Dataset items >>
==============================
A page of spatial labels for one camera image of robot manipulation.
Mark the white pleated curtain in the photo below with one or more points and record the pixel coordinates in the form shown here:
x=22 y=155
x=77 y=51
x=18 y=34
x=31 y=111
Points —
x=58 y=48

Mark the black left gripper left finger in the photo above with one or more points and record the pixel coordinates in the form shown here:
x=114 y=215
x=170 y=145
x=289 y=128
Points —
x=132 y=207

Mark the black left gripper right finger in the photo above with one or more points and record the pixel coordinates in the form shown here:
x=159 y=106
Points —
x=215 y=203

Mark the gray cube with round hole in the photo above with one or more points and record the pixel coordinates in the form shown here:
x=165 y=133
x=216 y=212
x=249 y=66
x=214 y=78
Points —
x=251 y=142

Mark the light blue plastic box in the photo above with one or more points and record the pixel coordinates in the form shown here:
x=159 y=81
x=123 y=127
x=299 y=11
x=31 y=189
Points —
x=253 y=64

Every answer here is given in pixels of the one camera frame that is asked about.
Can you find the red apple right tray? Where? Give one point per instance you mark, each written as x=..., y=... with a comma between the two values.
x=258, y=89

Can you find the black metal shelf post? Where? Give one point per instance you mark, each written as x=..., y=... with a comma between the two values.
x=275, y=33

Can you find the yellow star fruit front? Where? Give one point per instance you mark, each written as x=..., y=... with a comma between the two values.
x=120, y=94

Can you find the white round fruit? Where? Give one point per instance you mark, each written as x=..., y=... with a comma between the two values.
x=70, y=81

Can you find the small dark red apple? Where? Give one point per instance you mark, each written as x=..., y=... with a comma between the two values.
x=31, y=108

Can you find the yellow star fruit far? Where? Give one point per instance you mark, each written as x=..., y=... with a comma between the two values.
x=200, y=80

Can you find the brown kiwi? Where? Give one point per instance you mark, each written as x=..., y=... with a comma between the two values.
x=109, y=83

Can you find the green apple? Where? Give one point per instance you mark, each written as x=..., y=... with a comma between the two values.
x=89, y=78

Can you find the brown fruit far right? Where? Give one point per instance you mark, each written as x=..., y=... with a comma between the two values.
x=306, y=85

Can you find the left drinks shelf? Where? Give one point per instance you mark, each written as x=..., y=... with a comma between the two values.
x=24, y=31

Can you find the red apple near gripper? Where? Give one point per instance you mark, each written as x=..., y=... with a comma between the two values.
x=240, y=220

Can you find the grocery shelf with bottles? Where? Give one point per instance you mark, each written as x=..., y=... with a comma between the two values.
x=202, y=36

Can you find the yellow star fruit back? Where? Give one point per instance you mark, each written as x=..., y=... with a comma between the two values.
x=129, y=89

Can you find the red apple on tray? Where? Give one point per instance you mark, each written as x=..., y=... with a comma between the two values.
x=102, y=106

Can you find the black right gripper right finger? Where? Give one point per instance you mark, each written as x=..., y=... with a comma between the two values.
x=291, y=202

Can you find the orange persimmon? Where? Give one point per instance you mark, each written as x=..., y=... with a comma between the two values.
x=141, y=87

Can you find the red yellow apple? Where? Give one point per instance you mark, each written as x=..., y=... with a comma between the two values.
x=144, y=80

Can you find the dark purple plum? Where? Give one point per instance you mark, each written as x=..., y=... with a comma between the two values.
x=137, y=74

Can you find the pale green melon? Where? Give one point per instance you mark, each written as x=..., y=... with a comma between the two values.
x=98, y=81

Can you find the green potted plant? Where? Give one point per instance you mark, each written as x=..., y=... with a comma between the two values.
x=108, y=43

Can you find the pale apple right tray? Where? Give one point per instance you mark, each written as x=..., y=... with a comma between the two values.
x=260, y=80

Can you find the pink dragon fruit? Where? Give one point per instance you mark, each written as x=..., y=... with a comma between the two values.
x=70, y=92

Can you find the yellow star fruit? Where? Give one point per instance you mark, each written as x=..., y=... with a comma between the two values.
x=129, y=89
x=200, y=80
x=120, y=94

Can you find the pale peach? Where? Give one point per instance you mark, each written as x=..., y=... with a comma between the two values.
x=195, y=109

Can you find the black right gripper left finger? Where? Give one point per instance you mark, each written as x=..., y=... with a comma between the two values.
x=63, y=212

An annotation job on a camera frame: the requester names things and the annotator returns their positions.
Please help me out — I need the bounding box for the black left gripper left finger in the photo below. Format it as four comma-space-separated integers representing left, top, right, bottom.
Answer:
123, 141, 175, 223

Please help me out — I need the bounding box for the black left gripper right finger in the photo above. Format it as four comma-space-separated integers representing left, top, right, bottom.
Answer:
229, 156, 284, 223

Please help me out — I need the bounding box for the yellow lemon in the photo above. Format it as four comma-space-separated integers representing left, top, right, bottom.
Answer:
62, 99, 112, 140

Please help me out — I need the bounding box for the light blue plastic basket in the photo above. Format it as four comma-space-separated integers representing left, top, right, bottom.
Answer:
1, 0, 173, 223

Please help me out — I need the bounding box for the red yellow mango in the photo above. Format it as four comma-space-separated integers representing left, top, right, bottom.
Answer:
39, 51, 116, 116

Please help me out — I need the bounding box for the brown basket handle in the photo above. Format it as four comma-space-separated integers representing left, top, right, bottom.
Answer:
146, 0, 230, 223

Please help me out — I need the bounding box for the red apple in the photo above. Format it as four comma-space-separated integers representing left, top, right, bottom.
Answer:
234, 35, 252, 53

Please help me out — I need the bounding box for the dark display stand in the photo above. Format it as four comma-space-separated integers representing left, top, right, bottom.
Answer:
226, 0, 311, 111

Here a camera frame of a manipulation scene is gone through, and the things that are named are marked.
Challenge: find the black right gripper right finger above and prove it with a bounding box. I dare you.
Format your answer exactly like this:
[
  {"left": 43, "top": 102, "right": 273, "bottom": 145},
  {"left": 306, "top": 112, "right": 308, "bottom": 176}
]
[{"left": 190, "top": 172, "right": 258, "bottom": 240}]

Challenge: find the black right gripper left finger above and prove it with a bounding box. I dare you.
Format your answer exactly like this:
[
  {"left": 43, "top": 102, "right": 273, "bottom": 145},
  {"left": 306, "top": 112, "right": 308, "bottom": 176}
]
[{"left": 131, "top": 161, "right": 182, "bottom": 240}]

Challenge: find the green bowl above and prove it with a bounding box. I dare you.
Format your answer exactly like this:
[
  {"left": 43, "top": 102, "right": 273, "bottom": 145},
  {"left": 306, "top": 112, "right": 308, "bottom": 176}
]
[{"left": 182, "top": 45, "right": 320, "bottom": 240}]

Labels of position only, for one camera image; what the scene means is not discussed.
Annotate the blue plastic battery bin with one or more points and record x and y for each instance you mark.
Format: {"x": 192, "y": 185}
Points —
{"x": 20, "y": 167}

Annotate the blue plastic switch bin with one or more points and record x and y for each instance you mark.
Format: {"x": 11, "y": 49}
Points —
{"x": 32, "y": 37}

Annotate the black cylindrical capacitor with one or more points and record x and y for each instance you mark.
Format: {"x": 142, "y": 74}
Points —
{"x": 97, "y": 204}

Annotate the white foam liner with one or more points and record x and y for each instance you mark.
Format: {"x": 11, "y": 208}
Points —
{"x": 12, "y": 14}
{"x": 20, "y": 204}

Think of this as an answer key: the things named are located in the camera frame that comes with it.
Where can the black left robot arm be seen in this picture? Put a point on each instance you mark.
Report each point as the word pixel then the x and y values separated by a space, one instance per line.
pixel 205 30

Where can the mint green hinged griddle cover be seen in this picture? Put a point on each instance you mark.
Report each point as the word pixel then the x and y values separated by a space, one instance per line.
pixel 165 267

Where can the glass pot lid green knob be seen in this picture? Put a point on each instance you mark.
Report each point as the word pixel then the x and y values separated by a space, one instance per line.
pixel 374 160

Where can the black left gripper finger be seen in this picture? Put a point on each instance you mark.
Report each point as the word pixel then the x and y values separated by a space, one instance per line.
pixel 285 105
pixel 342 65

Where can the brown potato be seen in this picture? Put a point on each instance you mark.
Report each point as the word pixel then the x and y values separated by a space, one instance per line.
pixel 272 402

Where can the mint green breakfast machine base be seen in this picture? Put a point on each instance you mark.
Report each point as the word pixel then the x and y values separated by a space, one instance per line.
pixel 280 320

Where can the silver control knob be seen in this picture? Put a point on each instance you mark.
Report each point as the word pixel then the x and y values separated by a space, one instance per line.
==============================
REQUIRED WORK >>
Every line in the entries above that has the word "picture" should be identified and copied.

RESPONSE AREA >>
Where can the black left robot arm be seen in this picture? Put a point on each instance you mark.
Where can the mint green hinged griddle cover be seen in this picture? Put a point on each instance you mark.
Where can the glass pot lid green knob be seen in this picture? Put a point on each instance you mark.
Where can the black left gripper finger be seen in this picture? Put a point on each instance you mark.
Where can the brown potato be seen in this picture? Put a point on each instance you mark.
Where can the mint green breakfast machine base be seen in this picture? Put a point on each instance you mark.
Where can the silver control knob be seen in this picture? Put a point on each instance you mark.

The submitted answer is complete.